§ **EXERCISE REQUIREMENTS**
Collect each line of the entries that holds the string "folded".

---- RECORD EXCERPTS

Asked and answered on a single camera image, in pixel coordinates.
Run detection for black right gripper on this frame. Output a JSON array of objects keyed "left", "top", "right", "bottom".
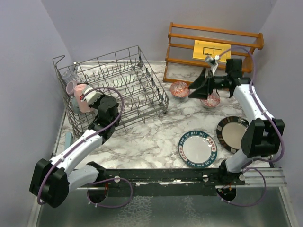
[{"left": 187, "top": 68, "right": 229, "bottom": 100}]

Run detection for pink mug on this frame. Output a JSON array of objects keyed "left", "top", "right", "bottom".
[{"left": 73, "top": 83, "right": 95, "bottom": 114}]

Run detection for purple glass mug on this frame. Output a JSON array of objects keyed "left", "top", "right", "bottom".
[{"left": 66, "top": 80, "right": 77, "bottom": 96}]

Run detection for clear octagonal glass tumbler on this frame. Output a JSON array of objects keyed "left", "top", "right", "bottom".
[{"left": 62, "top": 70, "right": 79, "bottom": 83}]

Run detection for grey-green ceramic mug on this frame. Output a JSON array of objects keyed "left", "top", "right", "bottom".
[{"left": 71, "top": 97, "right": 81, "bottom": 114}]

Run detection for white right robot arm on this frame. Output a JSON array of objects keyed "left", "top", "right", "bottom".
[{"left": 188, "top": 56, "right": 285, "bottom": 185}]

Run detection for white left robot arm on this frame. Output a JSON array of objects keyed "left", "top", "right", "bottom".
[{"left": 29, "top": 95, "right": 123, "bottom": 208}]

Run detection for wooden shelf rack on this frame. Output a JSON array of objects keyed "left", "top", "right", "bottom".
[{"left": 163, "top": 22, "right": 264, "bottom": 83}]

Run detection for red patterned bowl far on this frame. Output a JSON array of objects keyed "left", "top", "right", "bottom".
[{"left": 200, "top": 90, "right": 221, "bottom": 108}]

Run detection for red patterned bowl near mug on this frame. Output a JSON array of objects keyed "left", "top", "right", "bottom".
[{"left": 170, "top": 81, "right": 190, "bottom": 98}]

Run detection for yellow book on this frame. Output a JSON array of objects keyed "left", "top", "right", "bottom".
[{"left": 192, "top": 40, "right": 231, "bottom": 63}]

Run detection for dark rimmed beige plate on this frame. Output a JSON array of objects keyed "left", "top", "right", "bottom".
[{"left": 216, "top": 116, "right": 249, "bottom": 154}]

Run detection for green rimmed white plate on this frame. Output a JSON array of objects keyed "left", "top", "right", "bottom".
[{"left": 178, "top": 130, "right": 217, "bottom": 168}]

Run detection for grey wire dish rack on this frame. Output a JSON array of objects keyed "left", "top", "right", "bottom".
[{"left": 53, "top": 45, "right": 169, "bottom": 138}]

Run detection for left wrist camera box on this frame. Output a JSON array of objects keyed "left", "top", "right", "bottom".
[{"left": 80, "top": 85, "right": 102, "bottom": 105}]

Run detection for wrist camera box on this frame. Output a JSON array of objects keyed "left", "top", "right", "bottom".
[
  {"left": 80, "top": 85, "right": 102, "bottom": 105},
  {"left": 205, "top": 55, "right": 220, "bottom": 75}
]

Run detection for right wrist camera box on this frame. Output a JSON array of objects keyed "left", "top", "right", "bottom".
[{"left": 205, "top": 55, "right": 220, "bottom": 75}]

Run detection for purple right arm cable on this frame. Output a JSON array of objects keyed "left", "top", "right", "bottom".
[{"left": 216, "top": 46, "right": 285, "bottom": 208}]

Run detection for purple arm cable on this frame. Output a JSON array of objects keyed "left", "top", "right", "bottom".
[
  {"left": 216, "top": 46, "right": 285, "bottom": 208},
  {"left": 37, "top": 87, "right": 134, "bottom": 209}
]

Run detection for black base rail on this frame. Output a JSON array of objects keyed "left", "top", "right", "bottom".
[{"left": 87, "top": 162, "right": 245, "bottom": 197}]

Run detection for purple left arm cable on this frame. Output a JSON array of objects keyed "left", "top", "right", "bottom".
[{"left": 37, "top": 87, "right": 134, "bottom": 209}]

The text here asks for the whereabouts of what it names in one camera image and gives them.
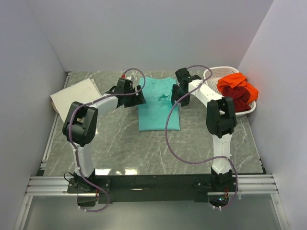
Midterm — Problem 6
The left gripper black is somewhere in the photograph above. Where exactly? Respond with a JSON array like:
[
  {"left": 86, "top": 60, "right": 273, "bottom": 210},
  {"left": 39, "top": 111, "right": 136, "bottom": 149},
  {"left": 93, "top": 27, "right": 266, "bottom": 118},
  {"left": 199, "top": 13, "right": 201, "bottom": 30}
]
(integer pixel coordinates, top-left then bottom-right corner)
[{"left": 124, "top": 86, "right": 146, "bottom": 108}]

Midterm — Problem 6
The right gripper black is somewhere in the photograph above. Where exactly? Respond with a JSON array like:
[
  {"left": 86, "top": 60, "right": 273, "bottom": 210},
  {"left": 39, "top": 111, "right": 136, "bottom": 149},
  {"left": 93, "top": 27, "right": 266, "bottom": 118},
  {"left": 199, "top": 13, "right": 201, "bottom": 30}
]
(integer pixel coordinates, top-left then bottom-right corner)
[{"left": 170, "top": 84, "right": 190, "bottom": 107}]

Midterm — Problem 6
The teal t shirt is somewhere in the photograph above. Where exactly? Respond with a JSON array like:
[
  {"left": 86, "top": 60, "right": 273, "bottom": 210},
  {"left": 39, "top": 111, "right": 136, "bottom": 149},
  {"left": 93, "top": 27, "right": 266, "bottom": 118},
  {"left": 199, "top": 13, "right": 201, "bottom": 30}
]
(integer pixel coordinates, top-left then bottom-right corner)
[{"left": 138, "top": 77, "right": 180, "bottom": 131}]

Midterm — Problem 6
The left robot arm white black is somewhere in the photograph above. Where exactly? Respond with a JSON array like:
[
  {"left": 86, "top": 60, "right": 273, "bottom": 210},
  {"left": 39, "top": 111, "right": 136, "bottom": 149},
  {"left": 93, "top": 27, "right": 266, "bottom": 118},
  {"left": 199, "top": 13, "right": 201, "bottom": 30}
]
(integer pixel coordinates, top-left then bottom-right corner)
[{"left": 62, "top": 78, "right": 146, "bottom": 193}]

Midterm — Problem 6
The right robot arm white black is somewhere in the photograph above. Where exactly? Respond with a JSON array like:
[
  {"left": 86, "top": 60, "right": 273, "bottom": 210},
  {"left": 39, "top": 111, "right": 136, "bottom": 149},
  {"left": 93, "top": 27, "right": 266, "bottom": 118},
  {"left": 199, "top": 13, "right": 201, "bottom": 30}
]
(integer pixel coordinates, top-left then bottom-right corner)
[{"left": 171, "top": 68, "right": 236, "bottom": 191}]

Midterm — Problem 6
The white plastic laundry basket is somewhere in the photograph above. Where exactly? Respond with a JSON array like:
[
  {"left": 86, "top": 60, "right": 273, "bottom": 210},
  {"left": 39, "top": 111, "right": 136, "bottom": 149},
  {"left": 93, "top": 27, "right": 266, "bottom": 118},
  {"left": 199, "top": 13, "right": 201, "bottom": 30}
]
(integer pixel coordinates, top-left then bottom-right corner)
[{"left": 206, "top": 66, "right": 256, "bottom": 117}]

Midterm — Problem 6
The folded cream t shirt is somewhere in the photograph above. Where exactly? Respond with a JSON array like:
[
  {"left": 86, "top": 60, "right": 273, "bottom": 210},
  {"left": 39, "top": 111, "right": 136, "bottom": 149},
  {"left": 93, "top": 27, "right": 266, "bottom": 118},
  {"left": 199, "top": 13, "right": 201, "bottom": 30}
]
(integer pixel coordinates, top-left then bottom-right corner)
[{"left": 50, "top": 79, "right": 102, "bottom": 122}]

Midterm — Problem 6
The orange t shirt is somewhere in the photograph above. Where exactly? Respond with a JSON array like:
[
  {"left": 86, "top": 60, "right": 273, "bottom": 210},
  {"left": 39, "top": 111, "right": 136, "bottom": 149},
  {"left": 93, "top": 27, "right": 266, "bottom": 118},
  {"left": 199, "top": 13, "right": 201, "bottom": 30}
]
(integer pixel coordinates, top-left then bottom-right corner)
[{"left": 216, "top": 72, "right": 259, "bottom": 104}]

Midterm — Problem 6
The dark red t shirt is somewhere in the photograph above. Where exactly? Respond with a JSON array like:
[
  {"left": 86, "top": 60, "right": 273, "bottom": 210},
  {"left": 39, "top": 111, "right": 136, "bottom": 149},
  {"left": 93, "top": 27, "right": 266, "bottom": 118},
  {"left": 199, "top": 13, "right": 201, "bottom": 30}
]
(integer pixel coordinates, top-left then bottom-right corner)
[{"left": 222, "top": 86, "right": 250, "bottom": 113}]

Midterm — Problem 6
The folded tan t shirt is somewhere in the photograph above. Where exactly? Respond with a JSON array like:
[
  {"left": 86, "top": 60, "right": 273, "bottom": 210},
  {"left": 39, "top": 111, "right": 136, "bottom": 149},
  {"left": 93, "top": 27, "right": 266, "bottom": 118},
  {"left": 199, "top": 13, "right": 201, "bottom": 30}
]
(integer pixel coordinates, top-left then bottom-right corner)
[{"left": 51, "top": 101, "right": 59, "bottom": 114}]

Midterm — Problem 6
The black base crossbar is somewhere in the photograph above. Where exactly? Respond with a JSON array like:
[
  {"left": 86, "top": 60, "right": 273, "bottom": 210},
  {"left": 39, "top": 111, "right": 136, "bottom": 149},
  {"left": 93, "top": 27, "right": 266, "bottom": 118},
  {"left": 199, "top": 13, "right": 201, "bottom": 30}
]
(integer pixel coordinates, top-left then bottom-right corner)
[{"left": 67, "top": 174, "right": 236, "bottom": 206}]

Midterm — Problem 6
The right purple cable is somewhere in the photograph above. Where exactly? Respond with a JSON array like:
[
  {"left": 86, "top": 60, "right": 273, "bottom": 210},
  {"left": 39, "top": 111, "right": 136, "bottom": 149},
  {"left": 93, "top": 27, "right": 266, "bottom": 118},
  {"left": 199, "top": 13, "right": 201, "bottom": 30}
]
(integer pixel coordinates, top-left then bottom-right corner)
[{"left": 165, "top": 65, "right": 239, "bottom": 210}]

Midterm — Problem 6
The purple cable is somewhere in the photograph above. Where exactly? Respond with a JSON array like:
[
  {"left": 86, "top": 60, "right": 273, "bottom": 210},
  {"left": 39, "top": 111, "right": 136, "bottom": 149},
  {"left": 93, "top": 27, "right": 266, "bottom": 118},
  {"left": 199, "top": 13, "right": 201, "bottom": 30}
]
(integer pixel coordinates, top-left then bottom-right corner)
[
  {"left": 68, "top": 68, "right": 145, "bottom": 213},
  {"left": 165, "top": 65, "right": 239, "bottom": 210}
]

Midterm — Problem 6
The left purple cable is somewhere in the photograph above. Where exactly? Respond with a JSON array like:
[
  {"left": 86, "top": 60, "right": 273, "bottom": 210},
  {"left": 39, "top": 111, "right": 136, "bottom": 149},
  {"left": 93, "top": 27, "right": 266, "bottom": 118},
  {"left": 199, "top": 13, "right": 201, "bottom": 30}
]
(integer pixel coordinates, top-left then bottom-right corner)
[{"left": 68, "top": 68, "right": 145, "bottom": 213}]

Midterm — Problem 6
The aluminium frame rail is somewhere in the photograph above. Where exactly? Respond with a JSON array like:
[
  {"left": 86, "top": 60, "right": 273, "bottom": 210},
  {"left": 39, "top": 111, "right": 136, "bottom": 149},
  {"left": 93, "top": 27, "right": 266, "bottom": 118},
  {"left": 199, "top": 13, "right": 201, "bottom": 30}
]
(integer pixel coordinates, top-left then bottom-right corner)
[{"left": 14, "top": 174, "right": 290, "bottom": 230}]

--------

§ **TASK SOLUTION**
The folded cream t shirt is somewhere in the photograph above. Where exactly? Respond with a JSON array like:
The folded tan t shirt is somewhere in the photograph above. Where exactly? Respond with a JSON array like:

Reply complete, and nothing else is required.